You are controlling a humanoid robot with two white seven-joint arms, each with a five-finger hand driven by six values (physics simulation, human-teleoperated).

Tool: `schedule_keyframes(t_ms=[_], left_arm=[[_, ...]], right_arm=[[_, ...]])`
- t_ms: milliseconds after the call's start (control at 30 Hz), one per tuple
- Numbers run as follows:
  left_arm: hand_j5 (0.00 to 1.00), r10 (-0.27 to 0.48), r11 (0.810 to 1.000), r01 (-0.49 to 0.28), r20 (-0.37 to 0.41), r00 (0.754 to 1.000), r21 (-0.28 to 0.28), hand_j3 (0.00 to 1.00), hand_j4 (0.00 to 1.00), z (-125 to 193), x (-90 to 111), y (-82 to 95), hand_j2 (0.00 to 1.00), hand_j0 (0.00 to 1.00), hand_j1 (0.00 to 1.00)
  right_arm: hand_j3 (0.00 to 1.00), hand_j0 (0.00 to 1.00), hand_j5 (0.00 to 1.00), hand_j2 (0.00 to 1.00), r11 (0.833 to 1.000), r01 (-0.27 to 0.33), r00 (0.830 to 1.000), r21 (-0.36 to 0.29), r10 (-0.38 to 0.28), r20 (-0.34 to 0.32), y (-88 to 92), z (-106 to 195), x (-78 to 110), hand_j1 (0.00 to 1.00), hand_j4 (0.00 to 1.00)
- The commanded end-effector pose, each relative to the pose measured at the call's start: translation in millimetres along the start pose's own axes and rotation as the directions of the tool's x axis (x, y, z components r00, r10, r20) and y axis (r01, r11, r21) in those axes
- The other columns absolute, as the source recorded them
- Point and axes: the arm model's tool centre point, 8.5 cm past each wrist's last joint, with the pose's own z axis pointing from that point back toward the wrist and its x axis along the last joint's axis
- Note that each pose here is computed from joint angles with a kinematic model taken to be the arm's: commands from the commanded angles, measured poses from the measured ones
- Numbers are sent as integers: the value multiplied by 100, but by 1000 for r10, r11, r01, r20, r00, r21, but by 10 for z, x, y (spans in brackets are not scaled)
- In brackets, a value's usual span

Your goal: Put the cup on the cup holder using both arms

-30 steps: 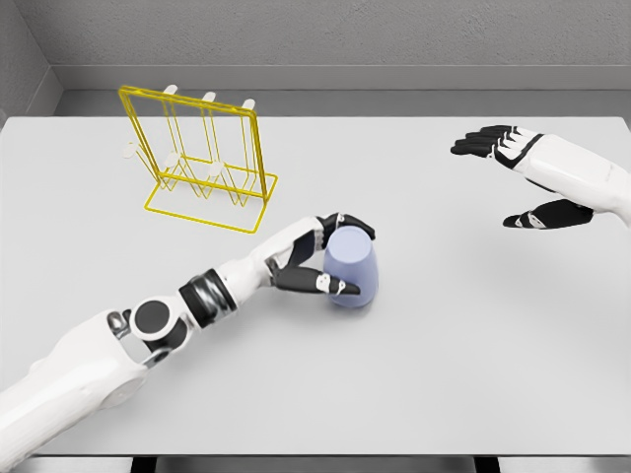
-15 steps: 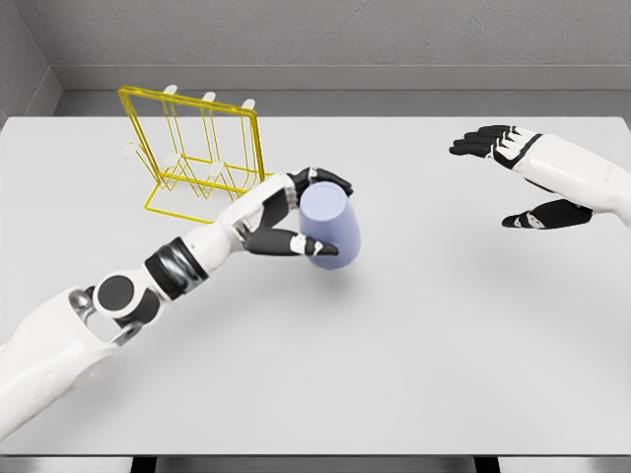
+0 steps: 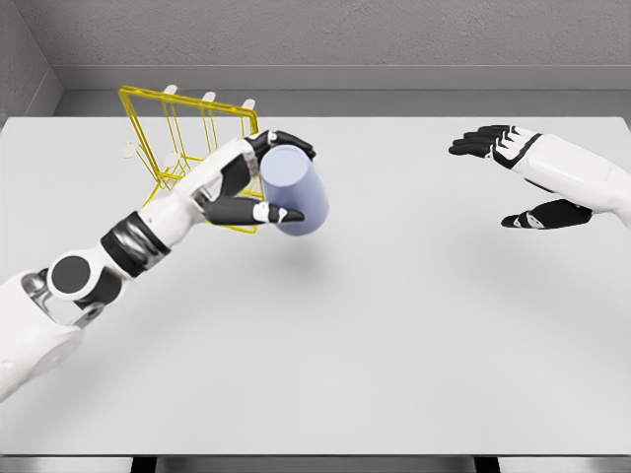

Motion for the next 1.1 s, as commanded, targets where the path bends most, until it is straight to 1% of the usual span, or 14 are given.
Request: schedule_keyframes(t_ms=[0,133,267,500,633,733,867,1067], left_arm=[[60,-3,1000,3,5,1000,10,60,60,10,27,42,60,60,60],[60,-9,1000,8,10,1000,17,60,60,10,53,75,60,60,60],[60,-22,999,22,7,1000,31,60,60,41,108,190,60,60,60],[60,-28,998,28,11,1000,59,60,60,84,159,313,60,60,60],[61,-33,997,32,5,999,66,61,61,102,152,346,61,61,61],[61,-45,995,44,6,999,85,61,61,140,178,428,61,61,61],[61,-48,992,48,-1,999,113,61,61,167,155,529,61,61,61],[61,-42,990,43,-13,999,132,61,61,187,118,595,61,61,61]], right_arm=[[100,100,100,100,1000,6,1000,-4,-6,0,-6,3,-1,100,100],[100,100,100,100,1000,6,1000,-4,-6,0,-6,3,-1,100,100],[100,100,100,100,1000,6,1000,-4,-6,0,-6,3,-1,100,100],[100,100,100,100,1000,7,1000,-3,-7,0,-1,4,-1,100,100],[100,100,100,100,1000,5,1000,-4,-5,1,-8,1,3,100,100],[100,100,100,100,1000,4,1000,-5,-4,3,-10,-1,8,100,100],[100,100,100,100,1000,5,1000,-5,-5,6,-9,-3,16,100,100],[100,100,100,100,1000,8,1000,-12,-8,12,-3,-24,27,100,100]])
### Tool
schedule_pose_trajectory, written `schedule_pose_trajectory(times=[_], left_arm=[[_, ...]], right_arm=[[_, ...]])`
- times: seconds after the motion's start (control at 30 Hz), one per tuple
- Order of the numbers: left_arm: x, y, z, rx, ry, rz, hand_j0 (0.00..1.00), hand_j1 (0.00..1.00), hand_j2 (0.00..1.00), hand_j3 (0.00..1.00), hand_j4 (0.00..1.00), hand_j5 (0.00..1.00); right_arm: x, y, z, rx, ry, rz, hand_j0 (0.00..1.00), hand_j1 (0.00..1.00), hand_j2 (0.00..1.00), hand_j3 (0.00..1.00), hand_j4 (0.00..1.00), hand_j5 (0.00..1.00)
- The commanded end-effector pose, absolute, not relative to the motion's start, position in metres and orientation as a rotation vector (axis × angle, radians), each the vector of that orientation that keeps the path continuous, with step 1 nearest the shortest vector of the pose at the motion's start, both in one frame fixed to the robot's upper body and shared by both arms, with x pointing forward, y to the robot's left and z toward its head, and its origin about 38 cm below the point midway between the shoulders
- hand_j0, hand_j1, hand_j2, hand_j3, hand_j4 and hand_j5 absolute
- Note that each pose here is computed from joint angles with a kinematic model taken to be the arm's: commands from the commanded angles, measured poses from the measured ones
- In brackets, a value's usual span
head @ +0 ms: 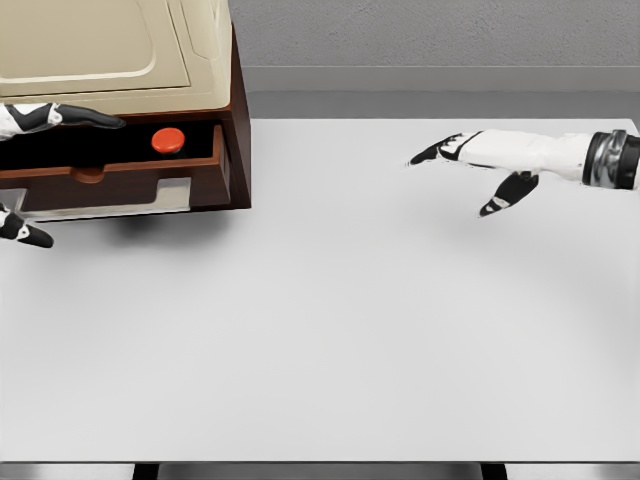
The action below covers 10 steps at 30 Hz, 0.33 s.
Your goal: Open the cabinet drawer with left arm, and place a switch into the drawer with right arm
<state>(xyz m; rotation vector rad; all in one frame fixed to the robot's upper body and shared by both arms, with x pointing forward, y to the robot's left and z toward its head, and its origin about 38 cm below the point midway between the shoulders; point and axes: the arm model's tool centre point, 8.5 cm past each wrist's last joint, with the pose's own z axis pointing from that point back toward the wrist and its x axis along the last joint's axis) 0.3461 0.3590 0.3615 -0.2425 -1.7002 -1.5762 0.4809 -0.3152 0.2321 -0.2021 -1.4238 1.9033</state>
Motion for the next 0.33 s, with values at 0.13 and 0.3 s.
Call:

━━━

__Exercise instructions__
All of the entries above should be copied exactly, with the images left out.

__Answer box__
You are controlling a humanoid robot with two white seven-joint arms, each with a five-finger hand driven by six values (physics simulation, human-teleoperated).

Tool: `schedule_keyframes(t_ms=[_], left_arm=[[_, ...]], right_arm=[[_, ...]])`
- t_ms: milliseconds after the call's start (control at 30 Hz), one per tuple
- Numbers run as follows:
  left_arm: hand_j5 (0.00 to 1.00), r10 (-0.27 to 0.48), r11 (0.810 to 1.000), r01 (-0.49 to 0.28), r20 (-0.37 to 0.41), r00 (0.754 to 1.000), r21 (-0.28 to 0.28), hand_j3 (0.00 to 1.00), hand_j4 (0.00 to 1.00), z (-125 to 193), x (-90 to 111), y (-82 to 95), hand_j2 (0.00 to 1.00), hand_j0 (0.00 to 1.00), hand_j1 (0.00 to 1.00)
  right_arm: hand_j3 (0.00 to 1.00), hand_j0 (0.00 to 1.00), hand_j5 (0.00 to 1.00), hand_j2 (0.00 to 1.00), r11 (0.833 to 1.000), r01 (-0.27 to 0.33), r00 (0.830 to 1.000), r21 (-0.36 to 0.29), r10 (-0.38 to 0.28), r20 (-0.34 to 0.32), y (-88 to 92), z (-106 to 195), x (-78 to 110), hand_j1 (0.00 to 1.00), hand_j4 (0.00 to 1.00)
- The commanded end-effector pose, each relative to the pose measured at the call's start: translation in millimetres along the start pose's own axes and rotation as the directions of the tool's x axis (x, y, z components r00, r10, r20) and y axis (r01, r11, r21) in those axes
- The other columns absolute, as the source recorded them
- Point and axes: the arm model's tool centre point, 8.5 cm past each wrist's last joint, with the pose's own z axis pointing from that point back toward the wrist and its x axis along the last joint's axis
- Note that each pose here is computed from joint angles with a kinematic model taken to be the arm's: commands from the commanded angles, measured poses from the measured ones
- Numbers are sent as integers: the value multiplied by 100, but by 1000 for r10, r11, r01, r20, r00, r21, but by 10 for z, x, y (spans in brackets are not scaled)
- In brackets, a value's usual span

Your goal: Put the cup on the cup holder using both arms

-30 steps: 
-15 steps: 
+0 steps: 

Motion for the next 1.1 s, as commanded, targets where the path bends most, until it is straight to 1% of the usual span, or 14 are given.
Request: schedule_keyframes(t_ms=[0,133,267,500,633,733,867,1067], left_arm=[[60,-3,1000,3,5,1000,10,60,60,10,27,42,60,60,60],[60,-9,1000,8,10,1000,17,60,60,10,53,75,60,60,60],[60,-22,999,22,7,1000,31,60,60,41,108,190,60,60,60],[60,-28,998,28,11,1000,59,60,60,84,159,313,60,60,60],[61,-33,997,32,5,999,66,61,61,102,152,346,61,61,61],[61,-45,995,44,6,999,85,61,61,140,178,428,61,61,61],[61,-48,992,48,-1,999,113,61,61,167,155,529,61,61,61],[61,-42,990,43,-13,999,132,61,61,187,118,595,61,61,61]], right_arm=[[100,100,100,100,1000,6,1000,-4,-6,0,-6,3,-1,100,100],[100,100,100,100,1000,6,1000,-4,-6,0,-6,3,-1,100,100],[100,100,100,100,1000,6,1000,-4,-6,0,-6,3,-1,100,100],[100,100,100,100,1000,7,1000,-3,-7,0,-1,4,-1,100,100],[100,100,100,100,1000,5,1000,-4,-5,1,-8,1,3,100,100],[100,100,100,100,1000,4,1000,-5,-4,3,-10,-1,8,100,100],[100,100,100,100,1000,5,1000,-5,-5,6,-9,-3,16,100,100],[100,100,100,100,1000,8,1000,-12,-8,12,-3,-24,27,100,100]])
### Tool
schedule_pose_trajectory, written `schedule_pose_trajectory(times=[_], left_arm=[[_, ...]], right_arm=[[_, ...]])`
- times: seconds after the motion's start (control at 30 Hz), one per tuple
- Order of the numbers: left_arm: x, y, z, rx, ry, rz, hand_j0 (0.00..1.00), hand_j1 (0.00..1.00), hand_j2 (0.00..1.00), hand_j3 (0.00..1.00), hand_j4 (0.00..1.00), hand_j5 (0.00..1.00); right_arm: x, y, z, rx, ry, rz, hand_j0 (0.00..1.00), hand_j1 (0.00..1.00), hand_j2 (0.00..1.00), hand_j3 (0.00..1.00), hand_j4 (0.00..1.00), hand_j5 (0.00..1.00)
- The commanded end-effector pose, absolute, not relative to the motion's start, position in metres and orientation as a rotation vector (axis × angle, radians), each the vector of that orientation that keeps the path continuous, with step 1 nearest the shortest vector of the pose at the motion's start, both in one frame fixed to the robot's upper body and shared by both arms, with x pointing forward, y to the robot's left and z toward its head, and its origin about 38 cm below the point midway between the shoulders
- hand_j0, hand_j1, hand_j2, hand_j3, hand_j4 and hand_j5 absolute
- Note that each pose here is computed from joint angles with a kinematic model taken to be the arm's: commands from the commanded angles, measured poses from the measured ones
- In brackets, a value's usual span
head @ +0 ms: 
The action below covers 10 steps at 30 Hz, 0.33 s.
Your goal: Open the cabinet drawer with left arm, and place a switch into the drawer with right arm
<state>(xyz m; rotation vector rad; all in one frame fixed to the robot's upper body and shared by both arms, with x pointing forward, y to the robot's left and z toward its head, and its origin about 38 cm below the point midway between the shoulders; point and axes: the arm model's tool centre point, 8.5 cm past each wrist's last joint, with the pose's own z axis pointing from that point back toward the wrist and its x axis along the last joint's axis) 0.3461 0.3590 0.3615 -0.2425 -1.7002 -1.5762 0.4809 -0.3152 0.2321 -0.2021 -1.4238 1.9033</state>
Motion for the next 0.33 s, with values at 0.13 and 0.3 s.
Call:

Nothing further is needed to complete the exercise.